That's still a slight improvement on the previous year, when every single mega-round went to teams led exclusively by men.

Sarah Nöckel, investment associate at VC firm Dawn Capital, told ZDNet: "Europe is lagging behind on diversity. In general, there is still an ongoing unconscious bias towards women. There needs to be a lot more education to change mentalities." 

The issue is not that women are absent from the tech space. Out of 1,200 European tech founders that were surveyed in the report, nearly a quarter identified as women. 

As it dug further, the report also found that women and men are almost equally qualified for science and engineering careers. In fact in some countries, like Lithuania, the number of women who are scientists and engineers surpasses that of men.

Women can and do found tech companies, therefore; the problem is rather that they then struggle to secure enough capital to develop their projects. 

"The women are there. The issue is not that VCs are struggling to find them," said Nöckel. "The fundamental problem, rather, is access. The venture ecosystem is a close circle of people that hasn't moved for years, and if you are outside that circle it is really hard to break through the first barrier."

And when looking at the investment teams that make the funding decision in the first place, the trend crystallises: the report effectively indicates that there remains a striking gender imbalance within the VC industry.

While the share of women investors in junior positions has climbed to 37% this year, it remains that women in senior positions, who are most likely to make key investment decisions, only represent 13% of European investors. 

"Increasing diversity at VC funds is one important piece to encourage more diverse founders," said Sophia Bendz, partner at Atomico. "If investors are more representative of society's diversity, we will reach a more diverse set of entrepreneurs." 

It is not just gender diversity that needs working on: the report also flagged that 84% of the founders described themselves as white, and 82% are university-educated. 

European VCs, however, are divided over whether the industry is proactive enough in diversifying its ranks. The report even states that the question of diversity caused the greatest level of divergence of opinion between VC respondents. 

About a third of them agreed that the industry has taken meaningful steps to improve the diversity of the founders they back – a quarter disagreed, and the remaining respondents neither agreed nor disagreed. 

What's more, VCs are not all equally taking steps to improve gender representation.
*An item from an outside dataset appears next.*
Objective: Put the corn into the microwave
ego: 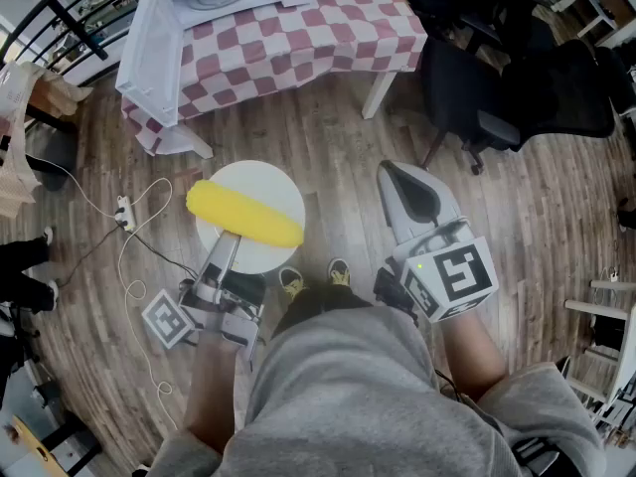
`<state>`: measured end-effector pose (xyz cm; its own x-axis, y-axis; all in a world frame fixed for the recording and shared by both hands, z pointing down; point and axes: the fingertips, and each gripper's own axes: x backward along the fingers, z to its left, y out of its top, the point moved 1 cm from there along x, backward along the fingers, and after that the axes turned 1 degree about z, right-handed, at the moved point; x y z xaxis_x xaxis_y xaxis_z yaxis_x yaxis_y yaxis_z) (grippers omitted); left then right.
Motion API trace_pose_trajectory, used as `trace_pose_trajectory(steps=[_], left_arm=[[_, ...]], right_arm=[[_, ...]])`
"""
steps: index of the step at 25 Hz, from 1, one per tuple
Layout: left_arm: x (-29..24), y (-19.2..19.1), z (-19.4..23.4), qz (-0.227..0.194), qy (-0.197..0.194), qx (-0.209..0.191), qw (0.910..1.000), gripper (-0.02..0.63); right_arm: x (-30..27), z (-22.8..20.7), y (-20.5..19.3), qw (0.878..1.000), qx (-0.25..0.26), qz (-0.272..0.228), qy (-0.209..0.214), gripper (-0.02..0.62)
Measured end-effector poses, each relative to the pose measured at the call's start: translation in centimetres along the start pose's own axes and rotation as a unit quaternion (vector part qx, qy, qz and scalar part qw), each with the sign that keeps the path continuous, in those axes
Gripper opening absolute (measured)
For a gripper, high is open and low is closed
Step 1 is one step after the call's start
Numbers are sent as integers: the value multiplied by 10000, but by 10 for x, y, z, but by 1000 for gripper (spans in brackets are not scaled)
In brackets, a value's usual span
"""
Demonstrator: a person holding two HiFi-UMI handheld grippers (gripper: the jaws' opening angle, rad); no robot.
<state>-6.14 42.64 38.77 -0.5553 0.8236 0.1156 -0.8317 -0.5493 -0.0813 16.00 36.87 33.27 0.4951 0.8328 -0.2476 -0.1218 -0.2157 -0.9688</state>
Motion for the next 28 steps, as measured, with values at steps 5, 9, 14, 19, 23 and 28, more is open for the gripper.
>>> trace_pose_trajectory(steps=[5, 9, 14, 19, 23, 28], left_arm=[[0, 6, -2, 31, -62, -26, 10000, 17], [5, 13, -2, 64, -31, -76, 9999, 17], [17, 27, -3, 35, -25, -88, 10000, 17], [30, 40, 1, 11, -32, 11, 10000, 17], [36, 52, 4, 18, -73, 54, 10000, 17], [42, 68, 9, -76, -52, 81, 9999, 17]], right_arm=[[-5, 8, 2, 10000, 42, -2, 26, 0], [-8, 18, 3, 10000, -62, -33, 10, 0], [-16, 33, 7, 9997, -239, -71, -39, -2], [-25, 58, 11, 9998, -186, -110, 26, -2], [-34, 73, 10, 9998, -184, -120, 25, -2], [-43, 82, 13, 9997, -174, -174, -18, -2]])
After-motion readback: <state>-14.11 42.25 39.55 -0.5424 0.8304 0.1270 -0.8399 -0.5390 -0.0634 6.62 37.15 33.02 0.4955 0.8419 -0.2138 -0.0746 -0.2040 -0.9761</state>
While a large majority of women VC respondents said they were increasingly focusing on attending events with participation from diverse founders, that was only the case of 36% of male respondents.

Ekaterina Gianelli, partner at VC firm Inventure, told ZDNet that the VC space, despite discussing the topic for "too long", is still not taking clear actions. "Yet it's our actions that count," she said. "Everyday behaviours in our team, promotions we do, startups we back."

For Gianelli, the under-representation of women is slowing the whole tech ecosystem down. This is why she consistently looks at team composition when she invests; if a team is not diverse from the beginning, she said, it is almost impossible to fix at a later stage.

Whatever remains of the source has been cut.